= "What I eat in a day" video =

Social media trend

A still from a "what I eat in a day" video

"What I eat in a day" videos are a trend on several social media platforms where a person describes all the meals and snacks that they eat during a given day, often as part of a given diet. The videos, shared on platforms including Twitter, TikTok and YouTube, become increasingly popular in 2020, with some of them accumulating millions of views, and they are considered a profitable industry for the people making them. Some have raised concerns that the videos may promote an unrealistic standard for healthy eating and contribute to the development of eating disorders.

== Format ==
These videos often feature a montage of the food that the creator eats over the course of the day, sometimes with the associated calorie count of the foods that they describe.

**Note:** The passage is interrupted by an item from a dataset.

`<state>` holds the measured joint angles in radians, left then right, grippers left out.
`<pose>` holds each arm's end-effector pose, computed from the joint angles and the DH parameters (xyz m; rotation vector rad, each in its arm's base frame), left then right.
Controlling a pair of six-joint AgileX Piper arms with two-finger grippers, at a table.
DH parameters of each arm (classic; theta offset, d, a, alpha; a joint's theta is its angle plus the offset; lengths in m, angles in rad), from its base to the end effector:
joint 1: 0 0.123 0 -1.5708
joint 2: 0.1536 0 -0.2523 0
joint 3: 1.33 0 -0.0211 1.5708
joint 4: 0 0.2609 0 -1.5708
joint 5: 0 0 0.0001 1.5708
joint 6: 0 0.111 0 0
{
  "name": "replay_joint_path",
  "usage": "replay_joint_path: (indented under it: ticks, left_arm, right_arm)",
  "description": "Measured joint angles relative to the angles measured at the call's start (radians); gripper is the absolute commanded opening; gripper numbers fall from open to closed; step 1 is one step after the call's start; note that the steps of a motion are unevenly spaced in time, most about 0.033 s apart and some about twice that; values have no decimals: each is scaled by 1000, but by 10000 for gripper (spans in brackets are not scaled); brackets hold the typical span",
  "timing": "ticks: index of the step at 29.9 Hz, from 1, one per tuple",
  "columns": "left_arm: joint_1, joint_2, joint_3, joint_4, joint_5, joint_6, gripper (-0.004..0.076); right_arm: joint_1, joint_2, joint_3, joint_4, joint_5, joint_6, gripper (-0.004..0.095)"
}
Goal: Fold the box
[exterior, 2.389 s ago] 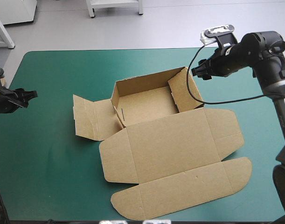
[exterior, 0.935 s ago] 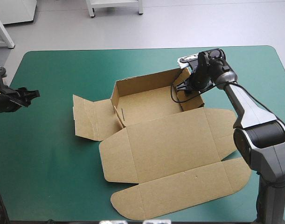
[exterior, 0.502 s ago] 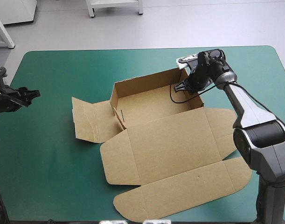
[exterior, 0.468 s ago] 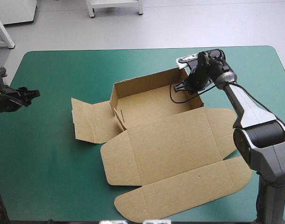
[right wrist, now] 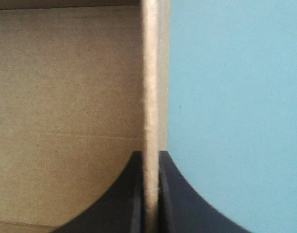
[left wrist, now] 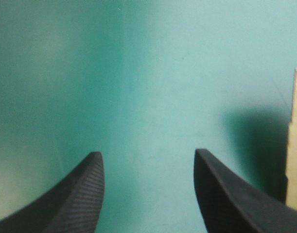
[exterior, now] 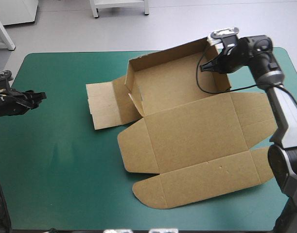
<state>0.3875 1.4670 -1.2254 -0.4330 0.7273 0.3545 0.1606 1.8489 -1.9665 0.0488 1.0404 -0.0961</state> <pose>0.3313 0.1017 0.2767 -0.3018 2.3473 -0.1438 0.4248 0.0735 0.3436 -0.2980 2.3884 0.0920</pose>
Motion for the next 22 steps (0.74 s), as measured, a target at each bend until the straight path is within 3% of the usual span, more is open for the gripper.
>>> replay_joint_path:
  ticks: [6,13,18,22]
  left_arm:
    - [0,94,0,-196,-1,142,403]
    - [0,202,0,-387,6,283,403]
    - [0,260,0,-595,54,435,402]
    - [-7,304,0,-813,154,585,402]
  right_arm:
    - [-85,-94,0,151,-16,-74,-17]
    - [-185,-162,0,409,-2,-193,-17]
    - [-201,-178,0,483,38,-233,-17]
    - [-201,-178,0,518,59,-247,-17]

Unlike related mukbang videos, however, in which participants eat large amounts of food, the diets described are often restrictive. However, other videos are labeled as "unhealthy" and depict large portion sizes and higher amounts of processed food.

== Popularity ==
"What I eat in a day" videos have been used by fitness and food influencers since the 2010s, but became more widespread around 2021, particularly on Instagram. This phenomenon is self-reinforcing because when social media users watch or like these videos they are likely to see more of them in the future. Some of the most successful videos have millions of views each.

== Criticism and controversy ==
Several dieticians and mental health professionals over the impacts that these videos can have, as they can advocate a restrictive style of eating and not "promote body diversity." They have also raised concerns that this trend could contribute to a rise in disordered eating, especially since use of social media is known to increase feelings of negative body image. This trend is particularly prevalent among young adults, which are also the group with the highest vulnerability to eating disorders.

More recently, a portion of these videos have begun to challenge diets and depict more realistic ways of eating in order to reduce the potential consequences of the trend.